Certaines règles européennes de compétences censées favoriser « la partie la plus faible » dans les contrats de consommation et de travail, à savoir les consommateurs et les salariés, vont ainsi s’appliquer sans considération du domicile du défendeur aux défendeurs originaires de pays tiers (Art. 18,1°, et 21, 2° du nouveau règlement). 

En outre, des liens supplémentaires permettant d’établir la compétence résiduelle des juridictions des Etats membres à l’égard des défendeurs originaires de pays tiers ont été ajoutés (Art. 24 du nouveau règlement). 

Enfin, le règlement aborde désormais l’hypothèse d’une litispendance internationale, c’est-à-dire lorsque le même litige est porté devant une juridiction d’un Etat membre et une juridiction d’un Etat tiers (Art. 33 du nouveau règlement).

 3. Effectivité renforcée des clauses attributives de juridiction

Le règlement n°44/2001 a fait de la volonté des parties la règle essentielle en matière de compétences juridictionnelles. 

Or, se sont développées dans la pratique des manœuvres judiciaires tendant à voir appliquer les règles de litispendance aux seules fins de court-circuiter, au moins temporairement, le jeu d’une clause attributive de juridiction. 

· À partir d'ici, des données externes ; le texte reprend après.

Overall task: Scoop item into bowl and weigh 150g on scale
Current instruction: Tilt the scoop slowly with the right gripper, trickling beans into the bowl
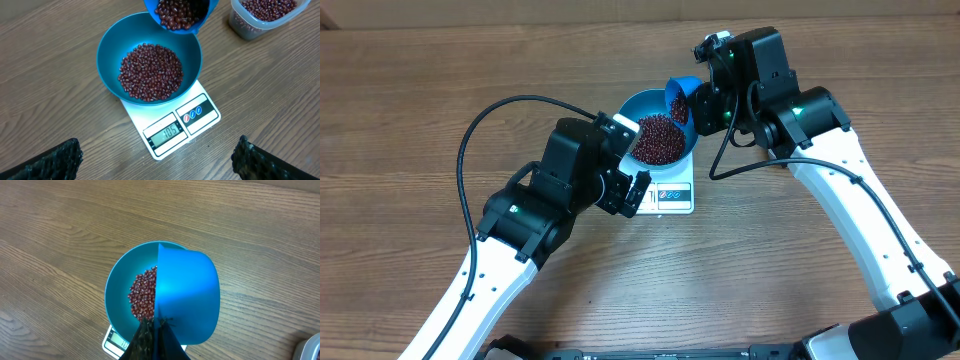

Pour rappel, la litispendance correspond au cas de figure où deux juridictions distinctes sont saisies d’un litige identique (c’est-à-dire de demandes ayant le même objet et la même cause entre les mêmes parties). Dans un tel cas, le principe veut que la seconde juridiction saisie (même compétente en vertu d’une clause attributive de juridiction) sursoie à statuer en attendant que la première se prononce sur sa compétence (Actuel art. 27). 

Ainsi, peu important que la première juridiction soit ouvertement incompétente, le jeu du sursis à statuer actionné par la partie agissant à des fins dilatoires avait pour effet de suspendre un temps l’application de la clause. 

Pour dissuader les parties de recourir à de telles manœuvres, il est désormais prévu qu’en présence d’une clause attributive de juridiction, il revient en priorité à la juridiction désignée par la clause de se prononcer, peu important qu’elle ait été saisie la première ou la seconde (Art. 31 du nouveau règlement).


[1] Convention de Bruxelles du 27 septembre 1968 concernant la compétence judiciaire et l’exécution des décisions en matière civile et commerciale.

[2] Proposition de règlement du Parlement européen et du Conseil concernant la compétence judiciaire, la reconnaissance et l’exécution des décisions en matière civile et commerciale (Refonte), Commission européenne, 14 décembre 2001, COM/2010/0748 final.

[3] Communiqué de presse en date du 6 décembre 2012 du Conseil de l’Union européenne, n°16599/12.